> Work instruction: With the pictures omitted, write out all of the listing exactly.

> Record extracts:

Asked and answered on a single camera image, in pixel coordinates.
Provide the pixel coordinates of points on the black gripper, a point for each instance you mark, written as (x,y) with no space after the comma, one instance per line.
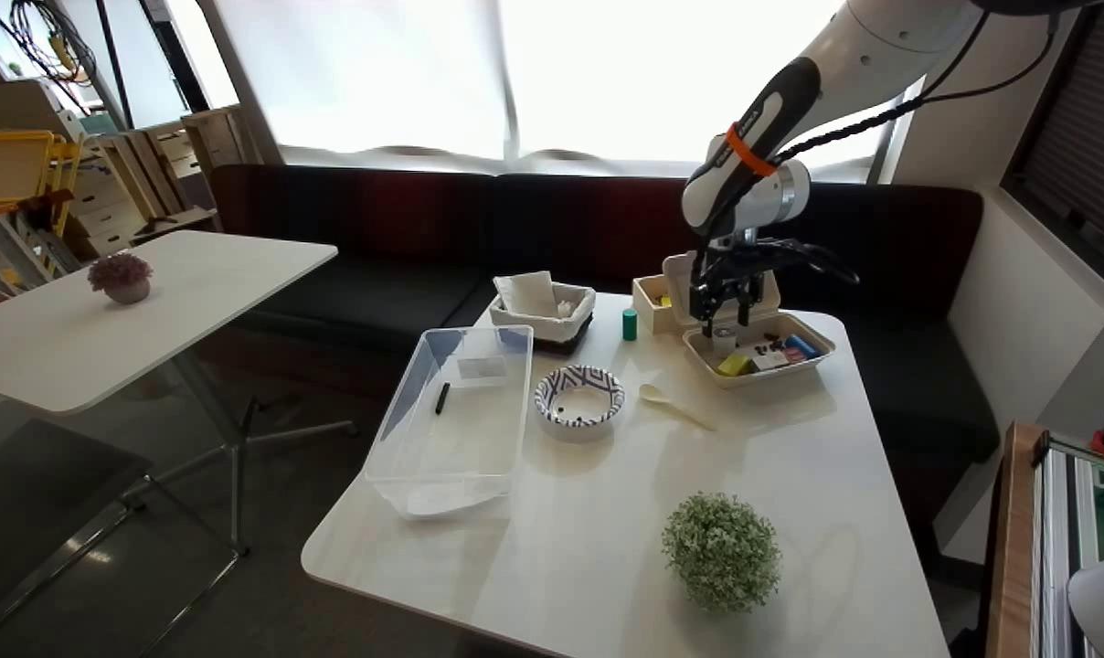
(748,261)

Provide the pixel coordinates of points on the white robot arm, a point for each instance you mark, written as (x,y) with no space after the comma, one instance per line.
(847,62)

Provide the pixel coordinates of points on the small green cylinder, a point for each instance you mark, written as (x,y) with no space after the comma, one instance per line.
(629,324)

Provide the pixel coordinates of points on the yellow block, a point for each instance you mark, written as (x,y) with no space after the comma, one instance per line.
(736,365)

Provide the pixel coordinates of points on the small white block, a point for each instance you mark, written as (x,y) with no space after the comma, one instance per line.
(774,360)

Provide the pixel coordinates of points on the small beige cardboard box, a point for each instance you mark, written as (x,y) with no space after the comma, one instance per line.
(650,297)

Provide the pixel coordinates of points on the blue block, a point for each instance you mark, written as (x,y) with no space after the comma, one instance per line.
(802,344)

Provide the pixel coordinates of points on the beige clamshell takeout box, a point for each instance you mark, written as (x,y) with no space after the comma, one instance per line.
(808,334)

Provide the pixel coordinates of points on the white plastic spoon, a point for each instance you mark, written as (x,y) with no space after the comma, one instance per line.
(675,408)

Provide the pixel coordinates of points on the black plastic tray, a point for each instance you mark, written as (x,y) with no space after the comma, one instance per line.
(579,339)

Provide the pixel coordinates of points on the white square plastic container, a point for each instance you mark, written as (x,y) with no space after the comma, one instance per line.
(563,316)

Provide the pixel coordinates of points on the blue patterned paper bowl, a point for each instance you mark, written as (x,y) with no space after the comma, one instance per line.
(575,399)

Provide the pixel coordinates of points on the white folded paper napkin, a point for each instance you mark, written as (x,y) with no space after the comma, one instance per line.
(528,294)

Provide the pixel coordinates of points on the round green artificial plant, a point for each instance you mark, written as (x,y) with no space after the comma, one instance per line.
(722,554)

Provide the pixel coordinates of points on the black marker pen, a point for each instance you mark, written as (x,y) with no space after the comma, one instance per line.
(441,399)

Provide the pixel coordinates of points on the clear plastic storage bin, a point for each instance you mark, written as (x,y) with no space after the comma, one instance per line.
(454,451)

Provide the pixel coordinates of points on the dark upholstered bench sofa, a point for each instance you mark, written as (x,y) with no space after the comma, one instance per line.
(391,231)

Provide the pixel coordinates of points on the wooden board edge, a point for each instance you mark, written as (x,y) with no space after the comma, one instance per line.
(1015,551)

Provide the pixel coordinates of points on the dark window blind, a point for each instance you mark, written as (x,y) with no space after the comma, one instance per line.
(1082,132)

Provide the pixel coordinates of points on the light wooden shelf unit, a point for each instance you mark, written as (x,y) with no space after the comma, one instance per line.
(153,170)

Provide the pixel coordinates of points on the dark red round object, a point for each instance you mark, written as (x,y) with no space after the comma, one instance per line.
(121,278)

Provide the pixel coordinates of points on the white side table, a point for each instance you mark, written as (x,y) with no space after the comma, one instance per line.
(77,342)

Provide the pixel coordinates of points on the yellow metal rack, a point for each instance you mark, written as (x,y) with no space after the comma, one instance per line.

> Answer below:
Asked and answered on a single camera image, in pixel coordinates.
Provide the pixel coordinates of points on the black gripper, a point for each instance you mark, written as (x,y) with no space after the comma, one instance per line.
(748,261)

Provide the pixel coordinates of points on the white robot arm, a point for each instance you mark, written as (x,y) with no space after the comma, one instance per line.
(847,62)

Provide the pixel coordinates of points on the small green cylinder, a point for each instance you mark, written as (x,y) with no space after the comma, one instance per line.
(629,324)

Provide the pixel coordinates of points on the yellow block, a point for each instance you mark, written as (x,y) with no space after the comma, one instance per line.
(736,365)

Provide the pixel coordinates of points on the small white block, a point for each instance you mark, written as (x,y) with no space after the comma, one instance per line.
(774,360)

Provide the pixel coordinates of points on the small beige cardboard box, a point for each instance you mark, written as (x,y) with no space after the comma, one instance per line.
(650,297)

Provide the pixel coordinates of points on the blue block, a point for each instance you mark, written as (x,y) with no space after the comma, one instance per line.
(802,344)

Provide the pixel coordinates of points on the beige clamshell takeout box, a point for each instance you mark, written as (x,y) with no space after the comma, one instance per line.
(808,334)

Provide the pixel coordinates of points on the white plastic spoon, a point for each instance you mark, written as (x,y) with no space after the comma, one instance per line.
(675,408)

Provide the pixel coordinates of points on the black plastic tray, a point for each instance you mark, written as (x,y) with no space after the comma, one instance per line.
(579,339)

Provide the pixel coordinates of points on the white square plastic container, a point for each instance you mark, written as (x,y) with no space after the comma, one instance per line.
(563,316)

Provide the pixel coordinates of points on the blue patterned paper bowl, a point for each instance you mark, written as (x,y) with no space after the comma, one instance per line.
(575,399)

Provide the pixel coordinates of points on the white folded paper napkin, a point for each instance you mark, written as (x,y) with no space after the comma, one instance per line.
(528,294)

Provide the pixel coordinates of points on the round green artificial plant, a point for each instance you mark, written as (x,y) with no space after the comma, one instance per line.
(722,554)

Provide the pixel coordinates of points on the black marker pen, a point for each instance you mark, written as (x,y) with no space after the comma, one instance per line.
(441,399)

Provide the pixel coordinates of points on the clear plastic storage bin, a point for each instance you mark, written as (x,y) with no space after the comma, one instance per line.
(454,451)

Provide the pixel coordinates of points on the dark upholstered bench sofa, a point for each instance you mark, written as (x,y) with no space after the comma, one instance per line.
(391,231)

Provide the pixel coordinates of points on the wooden board edge, a point for each instance you mark, written as (x,y) with no space after the comma, one instance per line.
(1015,551)

Provide the pixel coordinates of points on the dark window blind, a point for each instance you mark, written as (x,y) with no space after the comma, one instance per line.
(1082,132)

Provide the pixel coordinates of points on the light wooden shelf unit, a point for each instance you mark, written as (x,y) with no space after the comma, one instance per line.
(153,170)

Provide the pixel coordinates of points on the dark red round object, a point for each instance you mark, written as (x,y) with no space after the comma, one instance per line.
(121,278)

Provide the pixel coordinates of points on the white side table, a point for each instance you mark, written as (x,y) with no space after the comma, one instance per line.
(77,342)

Provide the pixel coordinates of points on the yellow metal rack, a point for each instance you mark, written as (x,y) with no space after the comma, one instance per line.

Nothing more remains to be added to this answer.